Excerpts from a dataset
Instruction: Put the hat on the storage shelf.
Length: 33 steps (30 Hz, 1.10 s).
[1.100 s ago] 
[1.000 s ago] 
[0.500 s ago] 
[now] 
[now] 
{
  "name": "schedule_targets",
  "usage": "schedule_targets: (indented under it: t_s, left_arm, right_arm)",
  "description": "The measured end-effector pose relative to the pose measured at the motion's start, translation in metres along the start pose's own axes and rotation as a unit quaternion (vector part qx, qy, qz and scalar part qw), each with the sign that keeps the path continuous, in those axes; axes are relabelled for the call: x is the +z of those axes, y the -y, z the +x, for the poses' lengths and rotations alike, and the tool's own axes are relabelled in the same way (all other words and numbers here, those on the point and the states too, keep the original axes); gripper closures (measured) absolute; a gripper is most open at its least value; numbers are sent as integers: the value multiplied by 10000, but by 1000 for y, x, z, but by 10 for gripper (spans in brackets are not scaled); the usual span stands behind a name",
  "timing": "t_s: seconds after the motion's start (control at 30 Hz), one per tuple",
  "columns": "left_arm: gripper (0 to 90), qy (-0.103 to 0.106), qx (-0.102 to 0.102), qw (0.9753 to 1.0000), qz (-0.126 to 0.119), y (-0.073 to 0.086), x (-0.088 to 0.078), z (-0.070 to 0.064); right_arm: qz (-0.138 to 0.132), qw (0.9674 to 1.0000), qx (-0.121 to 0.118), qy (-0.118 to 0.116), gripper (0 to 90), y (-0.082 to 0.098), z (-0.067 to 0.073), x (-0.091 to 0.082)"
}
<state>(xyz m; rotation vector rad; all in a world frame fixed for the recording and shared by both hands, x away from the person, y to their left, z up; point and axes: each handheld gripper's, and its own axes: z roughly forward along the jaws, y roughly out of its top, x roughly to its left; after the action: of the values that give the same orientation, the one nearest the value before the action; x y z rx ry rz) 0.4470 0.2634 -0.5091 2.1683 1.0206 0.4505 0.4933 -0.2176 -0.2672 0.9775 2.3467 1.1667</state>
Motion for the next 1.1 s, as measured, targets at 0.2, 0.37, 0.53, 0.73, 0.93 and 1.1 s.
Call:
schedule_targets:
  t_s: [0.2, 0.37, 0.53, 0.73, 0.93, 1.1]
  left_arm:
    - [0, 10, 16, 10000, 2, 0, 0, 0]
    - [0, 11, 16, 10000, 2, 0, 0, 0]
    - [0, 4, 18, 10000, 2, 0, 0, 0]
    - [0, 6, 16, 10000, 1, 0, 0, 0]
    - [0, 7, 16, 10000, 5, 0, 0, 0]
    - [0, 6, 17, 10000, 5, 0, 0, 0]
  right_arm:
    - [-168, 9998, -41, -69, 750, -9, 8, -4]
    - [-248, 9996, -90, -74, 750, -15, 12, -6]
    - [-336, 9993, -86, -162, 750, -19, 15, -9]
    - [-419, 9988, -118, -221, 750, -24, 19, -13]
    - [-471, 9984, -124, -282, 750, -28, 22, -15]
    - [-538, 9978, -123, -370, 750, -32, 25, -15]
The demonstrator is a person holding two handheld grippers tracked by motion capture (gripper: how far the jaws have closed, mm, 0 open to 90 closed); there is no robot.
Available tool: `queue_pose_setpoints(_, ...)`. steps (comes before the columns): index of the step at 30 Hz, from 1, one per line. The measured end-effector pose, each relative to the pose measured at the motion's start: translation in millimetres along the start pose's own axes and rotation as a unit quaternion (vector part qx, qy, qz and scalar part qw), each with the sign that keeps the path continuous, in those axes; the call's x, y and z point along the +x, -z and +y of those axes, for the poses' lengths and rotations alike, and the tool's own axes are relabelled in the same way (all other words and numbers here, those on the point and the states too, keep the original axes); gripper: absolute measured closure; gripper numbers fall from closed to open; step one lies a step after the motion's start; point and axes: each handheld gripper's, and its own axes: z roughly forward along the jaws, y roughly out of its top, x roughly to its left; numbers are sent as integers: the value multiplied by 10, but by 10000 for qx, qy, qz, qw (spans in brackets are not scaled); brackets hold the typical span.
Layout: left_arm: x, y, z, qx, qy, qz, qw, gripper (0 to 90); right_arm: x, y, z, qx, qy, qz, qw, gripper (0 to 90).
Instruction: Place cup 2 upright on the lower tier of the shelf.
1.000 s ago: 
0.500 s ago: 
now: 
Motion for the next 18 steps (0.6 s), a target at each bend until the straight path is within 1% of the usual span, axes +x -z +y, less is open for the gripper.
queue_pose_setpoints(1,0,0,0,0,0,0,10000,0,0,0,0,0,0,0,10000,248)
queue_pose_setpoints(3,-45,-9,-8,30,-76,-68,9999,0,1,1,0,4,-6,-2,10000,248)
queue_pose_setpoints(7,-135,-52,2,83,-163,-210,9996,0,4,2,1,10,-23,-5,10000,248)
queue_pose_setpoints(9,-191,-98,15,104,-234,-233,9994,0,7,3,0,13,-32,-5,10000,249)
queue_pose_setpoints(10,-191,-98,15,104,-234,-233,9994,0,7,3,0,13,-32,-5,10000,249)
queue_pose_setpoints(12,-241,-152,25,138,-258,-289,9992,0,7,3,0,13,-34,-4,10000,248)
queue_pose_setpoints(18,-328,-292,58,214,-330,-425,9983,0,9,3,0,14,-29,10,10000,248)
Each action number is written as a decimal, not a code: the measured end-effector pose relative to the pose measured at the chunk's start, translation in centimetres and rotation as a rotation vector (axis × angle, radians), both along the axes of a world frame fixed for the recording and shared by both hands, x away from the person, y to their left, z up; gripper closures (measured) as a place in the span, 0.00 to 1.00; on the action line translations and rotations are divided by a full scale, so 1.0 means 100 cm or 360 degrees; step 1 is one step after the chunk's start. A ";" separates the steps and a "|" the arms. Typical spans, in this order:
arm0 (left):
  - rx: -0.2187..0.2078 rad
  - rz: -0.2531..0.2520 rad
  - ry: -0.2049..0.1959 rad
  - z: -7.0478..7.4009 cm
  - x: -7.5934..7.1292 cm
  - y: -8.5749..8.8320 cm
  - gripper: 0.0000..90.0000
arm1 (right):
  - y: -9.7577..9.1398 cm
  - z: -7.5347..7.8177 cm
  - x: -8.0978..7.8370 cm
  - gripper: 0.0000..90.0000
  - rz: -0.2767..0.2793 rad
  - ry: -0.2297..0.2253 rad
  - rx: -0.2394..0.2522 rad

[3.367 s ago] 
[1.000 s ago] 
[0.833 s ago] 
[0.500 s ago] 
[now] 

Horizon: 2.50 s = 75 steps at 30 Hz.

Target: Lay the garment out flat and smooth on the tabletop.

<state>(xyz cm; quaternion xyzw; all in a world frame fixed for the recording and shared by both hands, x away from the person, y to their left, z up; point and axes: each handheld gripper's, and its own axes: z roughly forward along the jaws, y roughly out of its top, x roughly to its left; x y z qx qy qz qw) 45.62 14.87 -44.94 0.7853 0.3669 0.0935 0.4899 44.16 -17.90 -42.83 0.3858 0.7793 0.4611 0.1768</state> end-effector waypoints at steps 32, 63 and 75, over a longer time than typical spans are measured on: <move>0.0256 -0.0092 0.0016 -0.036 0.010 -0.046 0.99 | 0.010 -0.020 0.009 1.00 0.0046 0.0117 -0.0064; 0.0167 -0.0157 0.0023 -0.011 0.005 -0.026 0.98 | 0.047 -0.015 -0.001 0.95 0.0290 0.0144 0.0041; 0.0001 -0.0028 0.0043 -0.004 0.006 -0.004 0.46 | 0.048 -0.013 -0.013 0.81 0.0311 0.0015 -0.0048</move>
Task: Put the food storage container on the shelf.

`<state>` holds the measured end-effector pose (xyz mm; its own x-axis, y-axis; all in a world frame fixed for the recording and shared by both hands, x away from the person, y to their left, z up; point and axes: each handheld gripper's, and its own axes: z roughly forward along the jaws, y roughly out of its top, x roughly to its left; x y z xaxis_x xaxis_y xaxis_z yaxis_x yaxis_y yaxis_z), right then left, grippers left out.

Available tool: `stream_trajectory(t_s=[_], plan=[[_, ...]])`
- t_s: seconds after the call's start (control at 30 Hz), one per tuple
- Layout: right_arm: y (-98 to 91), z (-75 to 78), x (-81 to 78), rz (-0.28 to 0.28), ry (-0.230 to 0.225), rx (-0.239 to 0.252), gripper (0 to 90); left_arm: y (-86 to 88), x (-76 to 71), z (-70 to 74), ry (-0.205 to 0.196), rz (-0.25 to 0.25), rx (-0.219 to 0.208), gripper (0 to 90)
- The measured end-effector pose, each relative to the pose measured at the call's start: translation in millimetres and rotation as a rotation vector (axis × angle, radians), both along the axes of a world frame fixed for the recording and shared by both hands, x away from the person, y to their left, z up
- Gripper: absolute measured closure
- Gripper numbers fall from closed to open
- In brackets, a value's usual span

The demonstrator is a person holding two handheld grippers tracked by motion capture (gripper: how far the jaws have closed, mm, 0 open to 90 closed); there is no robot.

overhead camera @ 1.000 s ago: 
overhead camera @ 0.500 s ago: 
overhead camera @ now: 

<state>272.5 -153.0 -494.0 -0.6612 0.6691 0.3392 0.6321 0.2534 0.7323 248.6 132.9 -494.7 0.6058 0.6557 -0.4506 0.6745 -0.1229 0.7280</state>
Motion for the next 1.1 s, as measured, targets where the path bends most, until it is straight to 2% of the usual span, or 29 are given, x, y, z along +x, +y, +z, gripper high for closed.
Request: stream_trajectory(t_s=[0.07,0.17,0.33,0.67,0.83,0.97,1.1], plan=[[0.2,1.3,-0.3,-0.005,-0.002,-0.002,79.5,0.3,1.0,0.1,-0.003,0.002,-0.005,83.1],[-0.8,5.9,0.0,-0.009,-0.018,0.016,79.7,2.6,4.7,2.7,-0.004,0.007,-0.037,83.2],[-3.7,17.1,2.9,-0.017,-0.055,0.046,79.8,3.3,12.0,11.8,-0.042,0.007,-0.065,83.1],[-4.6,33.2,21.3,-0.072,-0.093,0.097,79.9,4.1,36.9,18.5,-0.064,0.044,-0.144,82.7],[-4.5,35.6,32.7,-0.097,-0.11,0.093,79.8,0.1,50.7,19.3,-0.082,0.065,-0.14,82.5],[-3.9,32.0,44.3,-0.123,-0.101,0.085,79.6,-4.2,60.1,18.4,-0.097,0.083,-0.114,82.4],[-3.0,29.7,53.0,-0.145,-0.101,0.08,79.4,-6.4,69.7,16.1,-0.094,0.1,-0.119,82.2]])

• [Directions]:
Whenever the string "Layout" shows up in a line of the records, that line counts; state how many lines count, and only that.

• [Response]:
2